How to use clustered table bigquery

GcpHow-ToBeginner · 3 min read

How to Use Clustered Tables in BigQuery: Syntax and Example

To use a clustered table in BigQuery, specify the CLUSTER BY clause when creating or altering a table to group data by one or more columns. This helps BigQuery organize data for faster queries on those columns without extra cost.

📐

Syntax

Use the CLUSTER BY clause in your CREATE TABLE or CREATE TABLE AS SELECT statement to define clustering columns. These columns should be ones you often filter or group by.

CLUSTER BY column_name[, column_name2, ...]: Lists columns to cluster the table on.
CREATE TABLE: Starts the table creation.
AS SELECT: Optional, to create table from query results.

sql

CREATE TABLE dataset.table_name (
  column1 STRING,
  column2 INT64,
  column3 DATE
)
CLUSTER BY column1, column3;

💻

Example

This example creates a clustered table named sales_clustered in the mydataset dataset. It clusters data by customer_id and sale_date to speed up queries filtering on these columns.

sql

CREATE TABLE mydataset.sales_clustered (
  sale_id STRING,
  customer_id STRING,
  sale_date DATE,
  amount FLOAT64
)
CLUSTER BY customer_id, sale_date;

Output

Table mydataset.sales_clustered created with clustering on customer_id and sale_date.

⚠️

Common Pitfalls

Common mistakes when using clustered tables include:

Clustering on high-cardinality columns with many unique values, which reduces clustering effectiveness.
Not using clustering columns in queries, so clustering does not improve performance.
Trying to cluster on columns with data types not supported for clustering, like ARRAY or STRUCT.

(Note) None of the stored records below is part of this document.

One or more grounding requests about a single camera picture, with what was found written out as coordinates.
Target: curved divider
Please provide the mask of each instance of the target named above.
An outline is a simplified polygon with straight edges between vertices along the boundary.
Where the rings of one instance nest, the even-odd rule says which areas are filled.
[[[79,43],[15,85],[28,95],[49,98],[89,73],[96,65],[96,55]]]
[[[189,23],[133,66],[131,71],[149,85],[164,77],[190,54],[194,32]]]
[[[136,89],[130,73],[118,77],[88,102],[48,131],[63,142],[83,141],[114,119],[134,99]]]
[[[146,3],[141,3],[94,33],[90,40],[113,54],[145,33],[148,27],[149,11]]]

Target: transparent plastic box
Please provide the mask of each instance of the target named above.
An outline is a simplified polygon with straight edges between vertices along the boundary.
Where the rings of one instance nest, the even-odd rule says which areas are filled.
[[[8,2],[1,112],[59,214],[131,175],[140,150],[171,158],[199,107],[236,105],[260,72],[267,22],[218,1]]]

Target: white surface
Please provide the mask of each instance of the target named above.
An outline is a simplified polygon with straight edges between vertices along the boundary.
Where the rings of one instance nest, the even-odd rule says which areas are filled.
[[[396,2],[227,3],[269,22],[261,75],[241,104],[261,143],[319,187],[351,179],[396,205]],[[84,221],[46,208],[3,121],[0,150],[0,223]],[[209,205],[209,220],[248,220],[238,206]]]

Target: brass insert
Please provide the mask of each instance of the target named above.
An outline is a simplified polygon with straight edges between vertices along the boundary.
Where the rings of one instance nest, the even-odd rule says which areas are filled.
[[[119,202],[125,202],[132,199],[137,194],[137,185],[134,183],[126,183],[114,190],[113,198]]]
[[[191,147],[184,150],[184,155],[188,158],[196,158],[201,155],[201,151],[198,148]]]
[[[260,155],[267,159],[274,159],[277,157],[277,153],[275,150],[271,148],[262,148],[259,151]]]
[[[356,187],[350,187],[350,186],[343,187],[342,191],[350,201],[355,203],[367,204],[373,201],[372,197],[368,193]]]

Always choose columns you filter or group by frequently and that have moderate cardinality.

sql

/* Wrong: Clustering on ARRAY column (not supported) */
CREATE TABLE mydataset.bad_clustered (
  id STRING,
  tags ARRAY<STRING>
)
CLUSTER BY tags;

/* Right: Cluster on STRING column instead */
CREATE TABLE mydataset.good_clustered (
  id STRING,
  category STRING
)
CLUSTER BY category;

📊

Quick Reference

Feature	Description
CLUSTER BY	Defines columns to cluster data on for faster filtering
Supported Types	STRING, INT64, DATE, TIMESTAMP, BOOL, NUMERIC
Best Use	Columns frequently used in WHERE or GROUP BY clauses
Not Supported	ARRAY, STRUCT
Cost Impact	No extra storage cost, improves query speed

✅

Key Takeaways

Use CLUSTER BY in CREATE TABLE to define clustering columns in BigQuery.

Choose columns with moderate cardinality that you filter or group by often.

Clustering improves query speed without extra storage cost.

Avoid clustering on unsupported data types like ARRAY or STRUCT.

Queries filtering on clustering columns benefit most from clustering.